Trying to simulate NTSC TVs is a bit like trying to simulate old audio recordings being played through the old horn phonographs when we have the master recordings available and modern high fidelity audio equipment to play them back on. In this case, we have the bit-identical ROMs available and much more accurate RGB computer monitors.
The games I played were
those images on an NTSC television, with the dancing dots and muddy colors; this wasn't just a poor reproduction of the real game that existed elsewhere (crappy arcade conversions aside).
Some game developers may have drawn graphics for an RGB monitor, but the good ones drew them for a TV and took advantage of its characteristics. Blurring allowed dithering without looking like a checkerboard (as it looks with crisp RGB). Color bleed allowed more apparent colors than the system actually generated. Even the pixel artifacts meant that a simple vertical edge wasn't plain. A game like Metroid or Blaster Master wouldn't have been near as textured on an RGB monitor.

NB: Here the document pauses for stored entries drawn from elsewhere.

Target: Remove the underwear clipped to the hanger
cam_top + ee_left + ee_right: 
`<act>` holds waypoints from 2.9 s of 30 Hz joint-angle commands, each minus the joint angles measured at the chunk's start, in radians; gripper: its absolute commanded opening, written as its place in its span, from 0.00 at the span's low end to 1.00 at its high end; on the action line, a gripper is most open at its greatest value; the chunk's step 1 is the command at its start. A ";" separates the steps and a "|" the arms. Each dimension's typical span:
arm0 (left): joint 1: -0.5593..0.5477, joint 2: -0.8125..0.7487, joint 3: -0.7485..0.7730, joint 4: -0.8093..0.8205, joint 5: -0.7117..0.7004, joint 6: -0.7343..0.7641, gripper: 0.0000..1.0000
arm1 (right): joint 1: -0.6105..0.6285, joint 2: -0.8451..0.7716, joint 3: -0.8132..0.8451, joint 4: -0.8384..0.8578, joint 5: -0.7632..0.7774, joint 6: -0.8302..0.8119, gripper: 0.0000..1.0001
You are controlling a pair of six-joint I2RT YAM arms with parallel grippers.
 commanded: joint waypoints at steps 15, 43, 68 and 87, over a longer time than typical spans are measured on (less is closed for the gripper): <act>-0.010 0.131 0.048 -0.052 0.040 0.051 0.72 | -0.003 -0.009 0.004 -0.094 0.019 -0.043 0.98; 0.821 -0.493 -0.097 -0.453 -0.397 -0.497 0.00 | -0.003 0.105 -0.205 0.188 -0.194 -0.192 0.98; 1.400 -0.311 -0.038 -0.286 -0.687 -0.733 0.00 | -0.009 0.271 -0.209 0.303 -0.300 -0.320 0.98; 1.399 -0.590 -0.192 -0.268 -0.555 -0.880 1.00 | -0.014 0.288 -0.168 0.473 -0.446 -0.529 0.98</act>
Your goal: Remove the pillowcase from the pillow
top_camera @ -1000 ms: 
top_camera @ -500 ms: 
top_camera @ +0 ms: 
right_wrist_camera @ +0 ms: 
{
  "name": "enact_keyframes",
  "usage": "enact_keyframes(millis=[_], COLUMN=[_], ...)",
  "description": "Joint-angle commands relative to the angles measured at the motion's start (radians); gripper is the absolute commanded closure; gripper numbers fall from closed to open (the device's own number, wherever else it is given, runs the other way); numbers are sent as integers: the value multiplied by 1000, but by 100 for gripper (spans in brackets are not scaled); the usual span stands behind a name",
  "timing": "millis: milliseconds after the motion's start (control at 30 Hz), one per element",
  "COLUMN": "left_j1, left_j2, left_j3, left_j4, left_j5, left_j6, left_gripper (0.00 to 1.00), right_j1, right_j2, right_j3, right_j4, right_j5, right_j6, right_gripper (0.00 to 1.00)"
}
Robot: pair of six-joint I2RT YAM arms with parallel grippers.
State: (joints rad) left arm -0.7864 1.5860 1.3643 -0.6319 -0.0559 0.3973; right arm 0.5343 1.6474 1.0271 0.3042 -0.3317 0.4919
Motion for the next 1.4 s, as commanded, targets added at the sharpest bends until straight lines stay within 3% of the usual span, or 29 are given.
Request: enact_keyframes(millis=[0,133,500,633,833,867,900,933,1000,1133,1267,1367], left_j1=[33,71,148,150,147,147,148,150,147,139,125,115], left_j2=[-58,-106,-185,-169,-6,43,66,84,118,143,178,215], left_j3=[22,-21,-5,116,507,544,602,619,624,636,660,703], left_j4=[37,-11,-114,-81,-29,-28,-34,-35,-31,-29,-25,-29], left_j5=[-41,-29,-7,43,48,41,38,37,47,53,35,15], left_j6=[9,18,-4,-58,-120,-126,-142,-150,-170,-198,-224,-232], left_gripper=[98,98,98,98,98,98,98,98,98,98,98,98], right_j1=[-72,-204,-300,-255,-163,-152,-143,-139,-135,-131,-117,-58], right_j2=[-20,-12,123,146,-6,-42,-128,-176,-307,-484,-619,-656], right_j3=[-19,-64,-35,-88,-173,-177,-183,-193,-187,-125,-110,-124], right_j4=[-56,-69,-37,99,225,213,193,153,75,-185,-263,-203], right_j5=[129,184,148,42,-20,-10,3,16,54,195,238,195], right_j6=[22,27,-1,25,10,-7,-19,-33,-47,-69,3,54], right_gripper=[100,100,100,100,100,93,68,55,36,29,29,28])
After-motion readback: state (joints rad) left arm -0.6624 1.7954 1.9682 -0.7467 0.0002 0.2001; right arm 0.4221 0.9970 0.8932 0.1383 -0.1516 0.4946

So nowadays we have the ability to make these games look much better than they did when we were originally playing them.
The purpose of a console
emulator is to accurately reproduce what that console looked and sounded like, and not to intentionally alter how it works. I don't have a problem with enhancements, they just play a secondary role and should be clearly distinguished for someone who wants as precise a simulation as possible. They are also entirely subjective. For an example of enhancements gone haywire, take a listen to what has been done to audio CD quality over the past decade, in the name of "making it louder without you having to turn up the volume". I think the drive to try to enhance everything is a dead-end. I stopped turning my stereo's treble and bass knobs up to the max all the time and my ears have thanked me ever since.